Vermont state engineers and scientists said that more than 300 river banks, bridges and other sites damaged by Tropical Storm Irene still need repairs – some to fix repairs done the wrong way after the storm.
Officials from the state agencies of Transportation and Natural Resources gathered Tuesday afternoon near a bridge along Route 12A in Braintree to talk about a second post-Irene fix needed there.
“We don’t want to have to rebuild this every time,” said Justin Johnson, deputy commissioner of the Department of Environmental Conservation.
Of the repeat repairs, he said, “None of this is a surprise. It was fully expected that we’d be back a second time,” to many locations around the state.

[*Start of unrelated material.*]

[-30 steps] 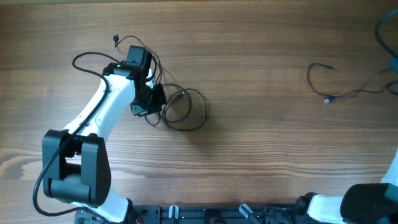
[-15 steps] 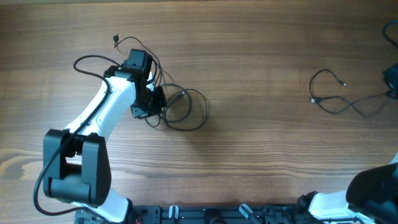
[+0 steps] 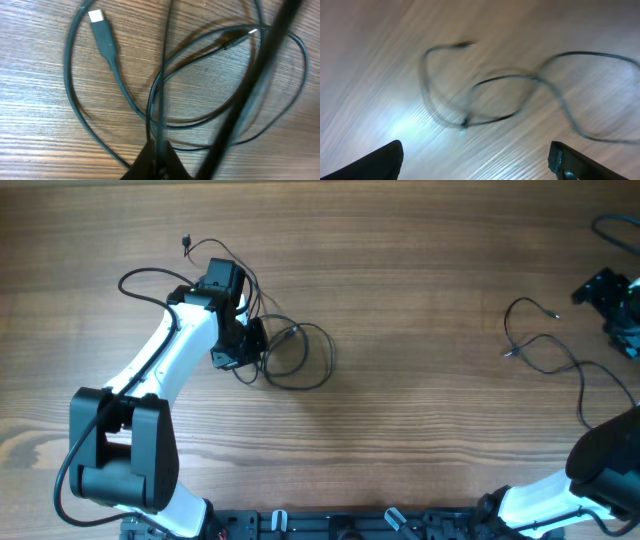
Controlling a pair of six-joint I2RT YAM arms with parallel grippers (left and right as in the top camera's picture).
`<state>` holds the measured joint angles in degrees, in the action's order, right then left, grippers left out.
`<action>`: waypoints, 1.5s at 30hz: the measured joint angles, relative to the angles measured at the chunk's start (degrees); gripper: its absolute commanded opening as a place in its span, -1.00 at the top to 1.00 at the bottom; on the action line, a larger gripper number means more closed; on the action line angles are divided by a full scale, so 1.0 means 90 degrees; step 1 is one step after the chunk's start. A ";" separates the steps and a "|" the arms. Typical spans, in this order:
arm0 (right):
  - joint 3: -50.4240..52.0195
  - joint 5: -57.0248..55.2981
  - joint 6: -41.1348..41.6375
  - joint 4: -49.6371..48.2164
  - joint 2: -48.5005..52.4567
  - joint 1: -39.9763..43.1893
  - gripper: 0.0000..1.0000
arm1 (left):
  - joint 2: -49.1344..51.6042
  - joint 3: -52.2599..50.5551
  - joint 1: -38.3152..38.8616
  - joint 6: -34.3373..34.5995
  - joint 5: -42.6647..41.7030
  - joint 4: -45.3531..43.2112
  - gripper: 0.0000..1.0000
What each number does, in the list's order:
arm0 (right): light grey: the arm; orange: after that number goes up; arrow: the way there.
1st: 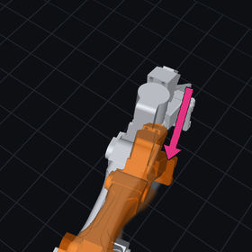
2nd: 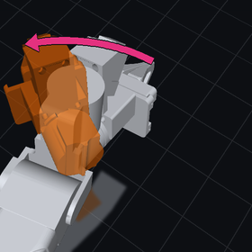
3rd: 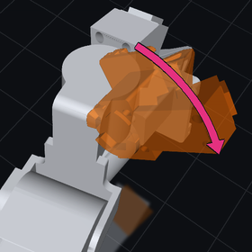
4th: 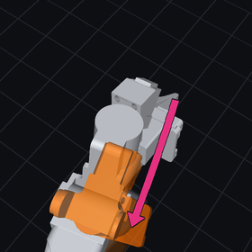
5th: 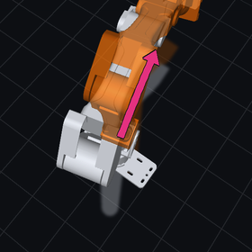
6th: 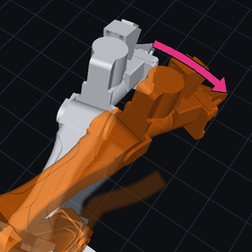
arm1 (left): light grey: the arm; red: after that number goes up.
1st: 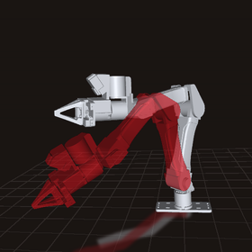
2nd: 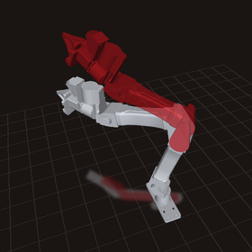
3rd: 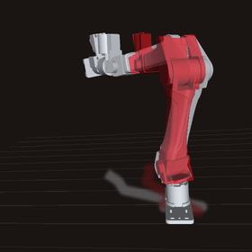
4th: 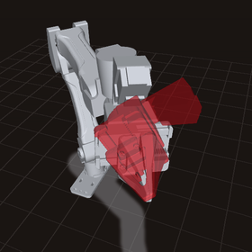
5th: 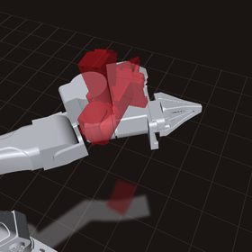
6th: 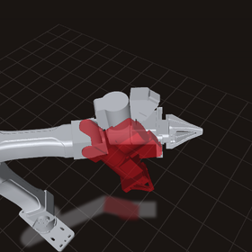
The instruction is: Untangle cables
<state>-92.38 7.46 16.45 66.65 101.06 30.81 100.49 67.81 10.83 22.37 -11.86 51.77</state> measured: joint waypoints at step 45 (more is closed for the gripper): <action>0.0012 0.1209 -0.1069 -0.0891 0.0731 -0.7686 -0.59 | -0.0007 -0.0051 -0.1598 0.1175 0.0996 0.0085 -0.52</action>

With feverish work under way around Vermont last fall to fix roads washed out by the Aug. 28 storm, shortages of materials meant many jobs were done without the best materials.
For example: the rock used to reinforce the White River’s bank just before it flows under the bridge was small enough that it is likely to be swept away by the next flood.
The fix, said Chris Cole, director of planning at the Transportation Agency, will be larger stones laid in a more concave shape, to accommodate the natural flow of the stream.
Agency of Transportation officials released figures showing there are 359 sites around Vermont damaged by Irene that are considered stable now, meaning those repairs should stand indefinitely.
Another 323 sites need more work, ranging from road sections that got temporary fixes after the storm and need permanent ones to places where dredging some towns did in river channels after floods needs to be filled back in.
Neighbor Philip Farnsworth, who lives across a road and railroad, stood nearby, watching Tuesday’s proceedings. Farnsworth said he favored dredging in rivers, to give floodwaters more room and to create deeper pools for fish.
But Todd Menees, a river management engineer with the environmental agency, said that’s the wrong approach.
He and other officials said the best brake on flooding is to allow a river room to have its energy absorbed into adjacent wetlands. They also said dredging can undermine river banks, adjacent roadways and other structures.
Johnson said he did not believe anyone should be faulted for work done after the storm, as the state and town road crews scrambled to make repairs.
“It was pretty rough and ready, doing what they could to get roads open,” he said.
State officials said they did not know how much the remaining repairs would cost, but the said federal funding would be available for about 80 percent of the projects.